The volumes: block at the bottom of the file tells Compose to create and manage this volume. If it already exists, Compose reuses it.

Named Volume Pinned to a Host Path in Compose

This is the most common real-world pattern. You get the benefits of a named volume (Docker tracks it, shows in docker volume ls) but the data lives at a path you choose on the host instead of the default Docker-managed location.

services:
  wordpress:
    image: wordpress:latest
    container_name: wordpress_app
    ports:
      - "8080:80"
    volumes:
      - wp_data:/var/www/html        # named volume mounted into the container

volumes:
  wp_data:
    driver: local
    driver_opts:
      type: none                     # (1) no special filesystem type
      device: /home/user/wp_data     # (2) the exact host path you want the data at
      o: bind                        # (3) mount it as a bind operation

What do type, device, and o actually mean?

These three options come from the Linux mount command — Docker's local driver passes them directly to the OS when setting up the volume. Think of it as Docker telling Linux:

"Mount this host directory into the volume using these options"

Option What it means
type: none No special filesystem — use whatever the host directory already is (ext4, xfs, etc.). You're not creating a new filesystem, just reusing an existing path.
device: /your/path The actual host directory to use as the storage source. This is the path where your data will physically live on the host machine.
o: bind The mount operation type. bind means "bind this host path into the volume location" — it's the same concept as a bind mount, but expressed through the named volume system.

Why o: bind specifically?

The o field stands for options and it maps to Linux mount options. When you write o: bind, you're passing the bind flag to the Linux kernel's mount syscall, which tells it:

"Don't create a new mount point — just mirror this existing host directory at this location"

Without o: bind, the local driver would try to interpret device as a block device or filesystem image (like a .img file), which would fail for a regular directory. The bind option is what makes it work with a normal folder path.

Equivalent command using docker volume create:

docker volume create \
  --driver local \
  --opt type=none \
  --opt device=/home/user/wp_data \
  --opt o=bind \
  wp_data

Important: The host path (device) must already exist before Docker tries to use it. Create it first: mkdir -p /home/user/wp_data


Bind Mount in Compose

services:
  app:
    image: node:18
    container_name: node_app
    working_dir: /app
    volumes:
      - type: bind
        source: ./myapp          # path on your host (relative to the compose file)
        target: /app             # path inside the container
    command: npm run dev

You do not declare bind mounts in the top-level volumes: block — only named volumes go there.
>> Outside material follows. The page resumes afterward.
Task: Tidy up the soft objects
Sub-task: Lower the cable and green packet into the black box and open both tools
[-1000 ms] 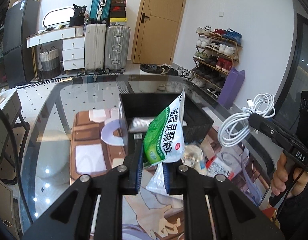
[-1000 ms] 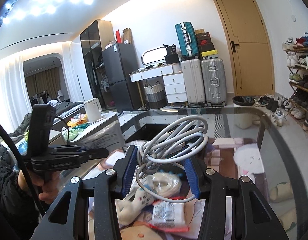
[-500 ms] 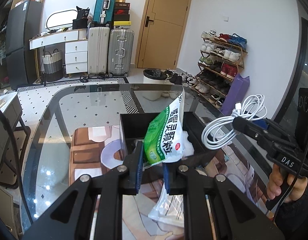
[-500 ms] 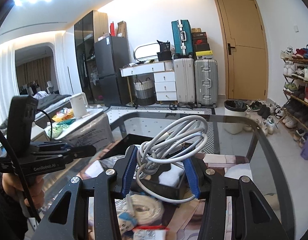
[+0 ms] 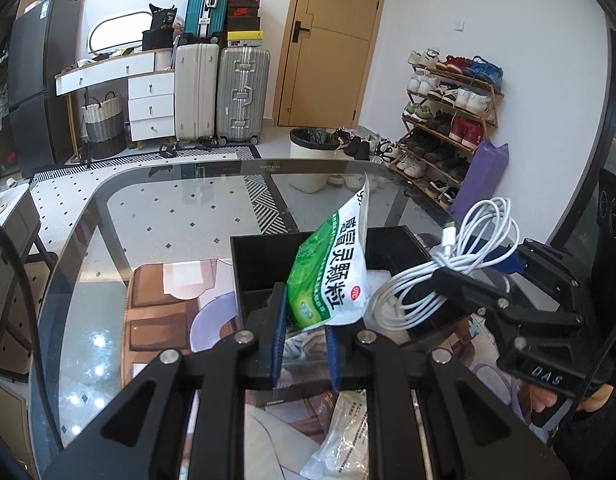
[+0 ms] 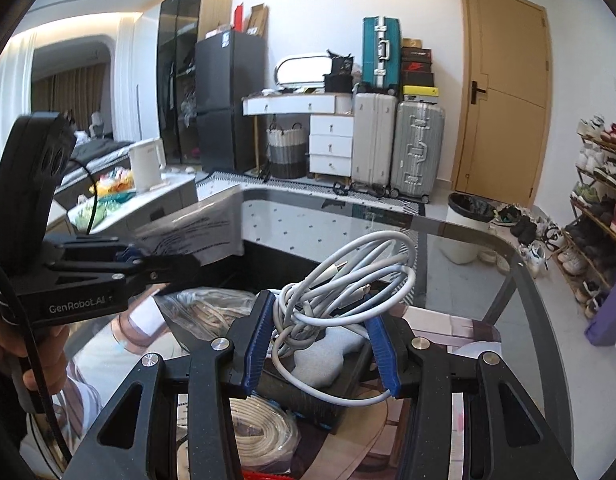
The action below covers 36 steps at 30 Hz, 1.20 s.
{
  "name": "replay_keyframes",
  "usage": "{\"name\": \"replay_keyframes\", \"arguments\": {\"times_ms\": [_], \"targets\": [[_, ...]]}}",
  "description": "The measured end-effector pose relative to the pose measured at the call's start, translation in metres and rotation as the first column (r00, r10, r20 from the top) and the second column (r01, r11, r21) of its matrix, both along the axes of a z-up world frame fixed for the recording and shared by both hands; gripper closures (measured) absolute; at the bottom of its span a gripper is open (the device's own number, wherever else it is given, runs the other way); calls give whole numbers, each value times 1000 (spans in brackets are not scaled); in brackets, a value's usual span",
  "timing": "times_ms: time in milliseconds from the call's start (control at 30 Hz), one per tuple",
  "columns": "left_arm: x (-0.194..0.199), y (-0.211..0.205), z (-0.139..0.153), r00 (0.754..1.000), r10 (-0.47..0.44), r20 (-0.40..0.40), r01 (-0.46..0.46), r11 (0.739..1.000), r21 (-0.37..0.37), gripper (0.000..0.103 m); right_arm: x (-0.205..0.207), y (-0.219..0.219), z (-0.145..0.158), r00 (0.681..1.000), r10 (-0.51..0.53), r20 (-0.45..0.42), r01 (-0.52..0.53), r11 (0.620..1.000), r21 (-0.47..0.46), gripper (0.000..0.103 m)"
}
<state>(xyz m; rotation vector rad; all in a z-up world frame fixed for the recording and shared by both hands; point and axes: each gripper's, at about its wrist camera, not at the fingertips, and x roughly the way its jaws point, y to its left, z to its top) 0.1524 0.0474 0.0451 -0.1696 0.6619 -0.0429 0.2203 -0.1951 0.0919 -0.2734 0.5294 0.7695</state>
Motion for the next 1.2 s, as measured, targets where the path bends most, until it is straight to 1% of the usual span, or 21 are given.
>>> {"name": "replay_keyframes", "arguments": {"times_ms": [300, 400, 533, 633, 700, 733, 767, 800, 833, 867, 967, 1000, 1100, 1133, 1200], "targets": [[17, -7, -14, 999, -2, -54, 3, 1000, 21, 88, 18, 30, -16, 998, 51, -41, -54, 995, -88, 57], [19, -6, -18, 998, -2, -69, 3, 1000, 24, 88, 23, 36, -22, 997, 54, -61, -60, 993, -106, 57], [20, -9, -19, 997, -3, -80, 7, 999, 50, 88, 29, 41, -26, 993, 68, -95, -78, 990, -115, 57], [17, -7, -18, 997, 6, -82, -1, 998, 55, 87, 30, 44, -23, 995, 69, -73, -78, 989, -123, 55], [15, -6, -16, 997, 5, -82, -1, 999, 52, 84, 28, 37, -21, 996, 62, -61, -69, 991, -114, 54], [15, -6, -16, 997, 5, -81, -1, 999, 52, 79, 27, 34, -20, 997, 55, -55, -61, 992, -111, 50], [13, -6, -16, 997, 6, -80, -2, 999, 53, 71, 24, 30, -19, 998, 45, -43, -50, 993, -109, 47], [11, -6, -15, 997, 8, -77, -4, 999, 54, 67, 22, 25, -18, 999, 34, -31, -38, 993, -108, 41], [10, -7, -14, 997, 10, -74, -6, 998, 56, 59, 19, 22, -16, 999, 27, -22, -29, 994, -104, 37], [7, -8, -13, 998, 3, -68, 0, 999, 52, 55, 18, 19, -15, 1000, 22, -18, -23, 995, -99, 36], [1, -11, -10, 998, 0, -61, 3, 998, 57, 52, 11, 5, -11, 1000, 1, -11, -1, 997, -71, 24], [-1, -12, -10, 998, -1, -61, 5, 998, 62, 52, 8, 0, -10, 1000, -3, -10, 2, 998, -58, 18], [-10, -15, -10, 998, -11, -61, 16, 997, 72, 50, -3, -13, -9, 1000, -5, -21, 4, 999, -34, 12], [-12, -16, -9, 998, -16, -59, 20, 997, 72, 49, -7, -18, -10, 999, -7, -32, 6, 1000, -24, 8], [-19, -18, -8, 998, -26, -49, 30, 997, 72, 44, -13, -27, -11, 998, -7, -57, 7, 1000, 2, 3]]}}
Using Both Together (Common Pattern)

services:
  app:
    image: node:18
    volumes:
      - type: bind
        source: ./src            # live source code from host
        target: /app/src
      - type: volume
        source: node_modules     # named volume for node_modules (faster than bind)
        target: /app/node_modules

volumes:
  node_modules:
    driver: local

Creating and Using Volumes — Full Command Reference

# Create a basic named volume
docker volume create mydata

# Create a named volume with explicit local driver
docker volume create --driver local mydata

# Inspect a volume (find its Mountpoint on the host)
docker volume inspect mydata

# List all volumes
docker volume ls

# Mount a named volume to a container
docker container run -dit \
  --name mycontainer \
  --mount source=mydata,target=/data \
  ubuntu

# Mount a bind mount to a container
docker container run -dit \
  --name devcontainer \
  --mount type=bind,source=/home/user/project,target=/app \
  node:18

# Delete a specific volume
docker volume rm mydata

# Delete all unused volumes (not attached to any container)
docker volume prune

Sharing Storage Across Hosts or Cluster Nodes

These external systems can be cloud storage services or enterprise storage systems in your on-premises data centers.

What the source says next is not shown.